Todavía no podía creer que esta adorable joven fuera en realidad una bestia salvaje del Reino del Dios Naciente.
Y por el aura sofocante que exudó anteriormente, tampoco parecía una bestia salvaje ordinaria.
Si su suposición no era incorrecta, entonces esta niña podría ser una descendiente de una bestia divina.
—Oh, por cierto, Maestro del Vino Jiu, este es mi padre.
Padre, este hombre es el Maestro del Vino del que te hablé.
Su nombre es Jiu Shen.
—El Emperador Elyk los presentó con una sonrisa.
El padre del Emperador Elyk sonrió humildemente mientras miraba a Jiu Shen.
Aunque Jiu Shen se veía mucho más joven que él, no se daba aires.

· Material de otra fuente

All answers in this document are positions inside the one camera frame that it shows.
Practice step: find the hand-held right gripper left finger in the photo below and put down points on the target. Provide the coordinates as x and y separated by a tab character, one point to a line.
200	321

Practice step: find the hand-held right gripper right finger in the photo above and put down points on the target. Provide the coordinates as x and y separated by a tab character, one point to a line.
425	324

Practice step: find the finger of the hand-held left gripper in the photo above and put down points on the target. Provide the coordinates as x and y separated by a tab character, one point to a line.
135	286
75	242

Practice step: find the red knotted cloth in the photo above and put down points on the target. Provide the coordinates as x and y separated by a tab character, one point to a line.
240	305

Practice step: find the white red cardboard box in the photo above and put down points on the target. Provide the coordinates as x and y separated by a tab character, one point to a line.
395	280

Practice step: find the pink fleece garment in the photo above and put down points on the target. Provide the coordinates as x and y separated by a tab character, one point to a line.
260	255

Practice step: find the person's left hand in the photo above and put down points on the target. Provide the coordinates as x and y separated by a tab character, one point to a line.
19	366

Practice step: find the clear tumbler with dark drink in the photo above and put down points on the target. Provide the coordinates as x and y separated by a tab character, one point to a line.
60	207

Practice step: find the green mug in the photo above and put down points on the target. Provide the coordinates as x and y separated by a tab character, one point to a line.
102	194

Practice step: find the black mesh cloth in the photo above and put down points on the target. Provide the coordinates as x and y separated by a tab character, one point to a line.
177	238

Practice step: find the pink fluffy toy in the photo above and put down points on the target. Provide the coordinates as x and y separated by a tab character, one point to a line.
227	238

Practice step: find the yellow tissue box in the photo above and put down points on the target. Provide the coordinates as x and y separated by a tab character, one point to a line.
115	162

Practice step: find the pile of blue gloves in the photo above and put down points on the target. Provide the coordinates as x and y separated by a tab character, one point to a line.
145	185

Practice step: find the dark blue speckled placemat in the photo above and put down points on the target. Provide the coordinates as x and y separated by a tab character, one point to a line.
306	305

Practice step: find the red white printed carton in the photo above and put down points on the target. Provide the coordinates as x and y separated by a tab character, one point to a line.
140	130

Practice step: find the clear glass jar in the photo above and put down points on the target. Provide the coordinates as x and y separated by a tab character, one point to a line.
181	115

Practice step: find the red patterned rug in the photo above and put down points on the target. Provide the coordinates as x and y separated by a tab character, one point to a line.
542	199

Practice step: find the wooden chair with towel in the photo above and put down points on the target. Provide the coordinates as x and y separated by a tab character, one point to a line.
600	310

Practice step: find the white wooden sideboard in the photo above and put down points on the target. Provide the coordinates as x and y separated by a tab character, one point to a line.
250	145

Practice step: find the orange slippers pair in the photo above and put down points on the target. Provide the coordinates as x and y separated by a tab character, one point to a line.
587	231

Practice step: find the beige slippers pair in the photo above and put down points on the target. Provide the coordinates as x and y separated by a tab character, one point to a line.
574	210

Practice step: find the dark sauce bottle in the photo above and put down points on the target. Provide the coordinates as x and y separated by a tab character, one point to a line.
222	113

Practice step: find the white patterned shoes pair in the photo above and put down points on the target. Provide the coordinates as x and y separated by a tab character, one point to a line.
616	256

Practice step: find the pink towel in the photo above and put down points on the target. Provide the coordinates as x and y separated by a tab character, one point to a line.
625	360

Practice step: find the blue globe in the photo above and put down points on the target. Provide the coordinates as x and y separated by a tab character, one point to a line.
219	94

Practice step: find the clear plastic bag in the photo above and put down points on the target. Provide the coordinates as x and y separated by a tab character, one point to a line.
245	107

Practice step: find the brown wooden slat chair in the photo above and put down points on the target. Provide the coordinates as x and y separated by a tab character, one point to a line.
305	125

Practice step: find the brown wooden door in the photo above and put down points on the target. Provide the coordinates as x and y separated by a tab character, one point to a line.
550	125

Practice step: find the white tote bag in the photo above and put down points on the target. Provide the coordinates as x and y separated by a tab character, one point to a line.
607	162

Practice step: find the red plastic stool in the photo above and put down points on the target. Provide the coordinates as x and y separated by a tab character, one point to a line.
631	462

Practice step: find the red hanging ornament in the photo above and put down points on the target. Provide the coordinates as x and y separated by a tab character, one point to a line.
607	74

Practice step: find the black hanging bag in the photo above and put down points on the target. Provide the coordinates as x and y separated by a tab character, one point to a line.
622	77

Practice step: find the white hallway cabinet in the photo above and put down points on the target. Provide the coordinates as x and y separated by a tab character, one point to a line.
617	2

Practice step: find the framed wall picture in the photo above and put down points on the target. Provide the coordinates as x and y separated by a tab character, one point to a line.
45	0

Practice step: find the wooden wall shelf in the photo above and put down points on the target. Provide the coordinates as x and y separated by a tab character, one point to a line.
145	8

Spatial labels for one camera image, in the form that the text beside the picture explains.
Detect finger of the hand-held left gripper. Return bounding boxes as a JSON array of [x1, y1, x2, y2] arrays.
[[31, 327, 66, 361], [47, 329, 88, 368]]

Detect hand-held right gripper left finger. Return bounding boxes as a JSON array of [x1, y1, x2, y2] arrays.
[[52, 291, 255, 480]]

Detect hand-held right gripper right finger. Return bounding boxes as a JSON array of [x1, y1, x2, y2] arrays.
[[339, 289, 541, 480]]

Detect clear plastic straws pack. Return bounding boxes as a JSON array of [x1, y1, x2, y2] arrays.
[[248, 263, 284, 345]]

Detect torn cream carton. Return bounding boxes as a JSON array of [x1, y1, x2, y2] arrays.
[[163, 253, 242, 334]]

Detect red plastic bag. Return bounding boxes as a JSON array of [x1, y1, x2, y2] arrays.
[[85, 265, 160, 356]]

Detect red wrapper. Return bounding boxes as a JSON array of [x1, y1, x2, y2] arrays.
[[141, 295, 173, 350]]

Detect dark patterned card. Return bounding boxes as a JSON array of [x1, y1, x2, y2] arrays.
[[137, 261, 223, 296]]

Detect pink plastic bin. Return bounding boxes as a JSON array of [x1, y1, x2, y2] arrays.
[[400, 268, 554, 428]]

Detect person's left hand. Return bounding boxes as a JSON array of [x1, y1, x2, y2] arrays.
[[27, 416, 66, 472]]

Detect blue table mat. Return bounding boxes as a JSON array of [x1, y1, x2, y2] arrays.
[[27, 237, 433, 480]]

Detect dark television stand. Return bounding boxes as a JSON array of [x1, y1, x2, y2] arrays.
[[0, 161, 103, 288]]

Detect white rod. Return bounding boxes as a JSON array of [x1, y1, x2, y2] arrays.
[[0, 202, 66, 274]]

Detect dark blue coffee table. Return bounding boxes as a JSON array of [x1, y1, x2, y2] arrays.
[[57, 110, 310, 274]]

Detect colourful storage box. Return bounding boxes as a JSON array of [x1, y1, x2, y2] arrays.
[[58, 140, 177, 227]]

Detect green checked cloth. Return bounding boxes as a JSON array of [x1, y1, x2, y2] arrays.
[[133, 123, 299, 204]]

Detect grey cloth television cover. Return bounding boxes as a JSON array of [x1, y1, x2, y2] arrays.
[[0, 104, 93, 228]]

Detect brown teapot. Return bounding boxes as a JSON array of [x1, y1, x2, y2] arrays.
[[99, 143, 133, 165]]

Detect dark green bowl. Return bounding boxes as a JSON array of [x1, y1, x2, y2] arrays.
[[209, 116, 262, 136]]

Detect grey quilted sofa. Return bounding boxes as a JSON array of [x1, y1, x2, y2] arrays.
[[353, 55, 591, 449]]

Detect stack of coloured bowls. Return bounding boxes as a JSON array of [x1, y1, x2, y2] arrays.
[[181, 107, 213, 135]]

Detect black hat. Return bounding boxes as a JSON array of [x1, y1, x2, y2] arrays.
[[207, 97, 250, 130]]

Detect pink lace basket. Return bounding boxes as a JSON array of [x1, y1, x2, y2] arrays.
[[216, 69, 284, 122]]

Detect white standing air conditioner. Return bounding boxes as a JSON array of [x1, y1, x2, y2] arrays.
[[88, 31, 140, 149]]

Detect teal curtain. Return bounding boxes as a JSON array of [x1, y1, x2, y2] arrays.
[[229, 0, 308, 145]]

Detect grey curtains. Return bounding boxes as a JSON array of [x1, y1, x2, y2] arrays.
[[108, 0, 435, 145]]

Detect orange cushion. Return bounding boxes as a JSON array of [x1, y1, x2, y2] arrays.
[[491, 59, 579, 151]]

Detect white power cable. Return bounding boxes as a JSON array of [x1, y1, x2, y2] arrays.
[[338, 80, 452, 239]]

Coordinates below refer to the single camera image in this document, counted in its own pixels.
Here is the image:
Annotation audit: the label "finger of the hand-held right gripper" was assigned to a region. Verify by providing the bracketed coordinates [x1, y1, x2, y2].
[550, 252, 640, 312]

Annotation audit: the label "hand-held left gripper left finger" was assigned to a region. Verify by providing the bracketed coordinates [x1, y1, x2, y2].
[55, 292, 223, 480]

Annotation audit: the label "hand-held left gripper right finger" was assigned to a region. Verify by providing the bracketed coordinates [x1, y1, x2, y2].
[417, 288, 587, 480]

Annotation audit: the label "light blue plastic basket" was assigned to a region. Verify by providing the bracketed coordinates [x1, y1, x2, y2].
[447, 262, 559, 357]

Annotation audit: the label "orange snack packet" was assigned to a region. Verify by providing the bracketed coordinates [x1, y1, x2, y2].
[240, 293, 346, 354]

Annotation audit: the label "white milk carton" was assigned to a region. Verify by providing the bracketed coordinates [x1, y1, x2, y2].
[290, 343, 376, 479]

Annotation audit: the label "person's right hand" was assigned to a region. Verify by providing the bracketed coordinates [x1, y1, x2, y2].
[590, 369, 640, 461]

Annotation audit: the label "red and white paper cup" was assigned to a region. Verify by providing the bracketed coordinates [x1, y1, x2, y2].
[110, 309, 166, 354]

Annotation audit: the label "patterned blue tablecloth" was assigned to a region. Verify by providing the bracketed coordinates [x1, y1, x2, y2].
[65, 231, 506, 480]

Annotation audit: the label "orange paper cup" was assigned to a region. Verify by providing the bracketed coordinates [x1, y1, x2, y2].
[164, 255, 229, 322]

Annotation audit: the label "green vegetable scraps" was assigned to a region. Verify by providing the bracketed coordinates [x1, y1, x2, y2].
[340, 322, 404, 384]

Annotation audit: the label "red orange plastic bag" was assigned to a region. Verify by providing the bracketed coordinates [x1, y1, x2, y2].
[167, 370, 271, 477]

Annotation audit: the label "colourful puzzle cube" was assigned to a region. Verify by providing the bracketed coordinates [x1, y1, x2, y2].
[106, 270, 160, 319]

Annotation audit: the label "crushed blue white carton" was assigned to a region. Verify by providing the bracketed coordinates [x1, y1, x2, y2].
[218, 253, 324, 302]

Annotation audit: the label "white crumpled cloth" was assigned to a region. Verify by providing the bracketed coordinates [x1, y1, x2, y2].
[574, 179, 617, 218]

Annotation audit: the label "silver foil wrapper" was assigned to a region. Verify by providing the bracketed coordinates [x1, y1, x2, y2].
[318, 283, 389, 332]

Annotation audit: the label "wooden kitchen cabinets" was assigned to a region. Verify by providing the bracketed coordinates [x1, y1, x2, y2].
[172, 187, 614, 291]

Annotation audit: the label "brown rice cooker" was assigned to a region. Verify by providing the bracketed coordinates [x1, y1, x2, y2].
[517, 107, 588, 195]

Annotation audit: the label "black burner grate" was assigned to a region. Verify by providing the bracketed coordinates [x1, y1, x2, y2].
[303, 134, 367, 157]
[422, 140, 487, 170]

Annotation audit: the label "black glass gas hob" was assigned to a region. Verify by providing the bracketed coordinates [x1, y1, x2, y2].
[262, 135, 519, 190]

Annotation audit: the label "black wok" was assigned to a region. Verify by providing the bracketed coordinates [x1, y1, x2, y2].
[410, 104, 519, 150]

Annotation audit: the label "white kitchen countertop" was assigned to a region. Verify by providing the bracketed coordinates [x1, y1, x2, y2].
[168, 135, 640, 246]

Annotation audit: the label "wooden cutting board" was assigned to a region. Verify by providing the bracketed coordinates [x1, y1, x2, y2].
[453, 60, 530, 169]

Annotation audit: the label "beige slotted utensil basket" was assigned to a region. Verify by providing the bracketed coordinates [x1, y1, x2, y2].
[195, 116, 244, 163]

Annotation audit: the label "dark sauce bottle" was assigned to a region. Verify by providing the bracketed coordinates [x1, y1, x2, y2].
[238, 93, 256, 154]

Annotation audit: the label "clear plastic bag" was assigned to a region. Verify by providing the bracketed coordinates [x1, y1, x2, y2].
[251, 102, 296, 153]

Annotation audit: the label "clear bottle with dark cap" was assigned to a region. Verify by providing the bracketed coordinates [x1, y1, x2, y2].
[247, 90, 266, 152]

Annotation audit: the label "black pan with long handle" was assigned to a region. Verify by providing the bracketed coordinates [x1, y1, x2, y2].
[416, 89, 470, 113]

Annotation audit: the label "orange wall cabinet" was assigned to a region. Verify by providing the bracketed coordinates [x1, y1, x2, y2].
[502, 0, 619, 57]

Después de todo, este tipo era un experto del Reino del Dios Naciente.
—Es un honor conocerlo, Maestro del Vino Jiu.
He escuchado mucho sobre usted de mi hijo bueno para nada.
—El anciano sonrió cálidamente mientras extendía ambos brazos.
Jiu Shen asintió con la cabeza a él y extendió su brazo derecho.
Después de estrechar a regañadientes las manos del anciano, Jiu Shen retiró rápidamente sus brazos.
—Maestro del Vino Jiu, también quiero disculparme por esto.
Sé que debió haber querido que ese pequeño Yang Zenke terminara como el campeón en la competencia de artes marciales, pero parece que ya no es posible con el estado actual de las cosas.
—El Emperador Elyk sonrió con ironía mientras sacudía la cabeza.
Jiu Shen sacudió la cabeza y respondió con calma.
—No importa.
Solo quiero que experimenten luchar una verdadera batalla contra aquellos de la misma generación que ellos.
—En ese caso, no tengo nada de qué preocuparme.
Me retiraré primero ya que todavía tengo que comandar a mis hombres para limpiar este lugar —el Emperador Elyk sonrió.